Breaking into Orkut with Mechanize
Posted by Corban Brook Mon, 26 Feb 2007 16:05:28 GMT
Alternate title: Using Mechanize to Scrape Orkut for Love Letters from Lonely Brazilian Beauties and Translating their Wantings to English
Shout outs to Natai for the request.
In this tutorial we will use mechanize to login to Orkut, pull our scrap messages, we will assume the message is written in Portuguese and translate the message to English with Google Translate.
FUN!
Installation
Please see my “previous mechanize article”: Please see my previous article http://schf.uc.org/articles/2007/02/14/scraping-gmail-with-mechanize-and-hpricot for installation instructions and usage examples.
I apologize for how quick and dirty this post is.. but lack of sleep is a factor.
Explanation
Scraping with mechanize can be a quick and easy way of getting information from websites you subscribe too. Sometimes you do it because the website doesnt not offer an API for getting at the information or maybe you just find it easier to scrape. Scraping is not without its pitfalls, as mechanize does not interpret the javascript you sometimes have to hold its hand and walk it through the login process for certain sites.

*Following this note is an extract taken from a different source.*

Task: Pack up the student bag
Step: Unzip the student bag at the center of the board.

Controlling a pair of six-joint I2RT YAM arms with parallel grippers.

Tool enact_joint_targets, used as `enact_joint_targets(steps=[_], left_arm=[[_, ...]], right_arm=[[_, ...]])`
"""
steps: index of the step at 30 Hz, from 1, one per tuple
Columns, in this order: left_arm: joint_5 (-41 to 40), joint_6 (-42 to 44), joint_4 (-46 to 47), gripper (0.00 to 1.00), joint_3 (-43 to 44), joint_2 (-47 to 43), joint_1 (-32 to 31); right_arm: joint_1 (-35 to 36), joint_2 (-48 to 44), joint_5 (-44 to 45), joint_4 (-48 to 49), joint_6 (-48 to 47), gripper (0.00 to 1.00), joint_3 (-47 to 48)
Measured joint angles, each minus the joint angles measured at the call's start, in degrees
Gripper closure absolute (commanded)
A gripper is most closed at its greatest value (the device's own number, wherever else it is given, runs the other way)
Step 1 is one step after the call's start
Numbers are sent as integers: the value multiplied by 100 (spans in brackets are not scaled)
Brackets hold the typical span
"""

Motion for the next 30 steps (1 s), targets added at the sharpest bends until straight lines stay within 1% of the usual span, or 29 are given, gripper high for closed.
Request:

First off with orkut the login form is located within an iframe so we should go directly to that link instead of http://www.orkut.com. Fill out your login credentials and submit.
The next page authenticates us and then wants to use a simple javascript redirect to another page. The link is static so I have hard coded it into the script below.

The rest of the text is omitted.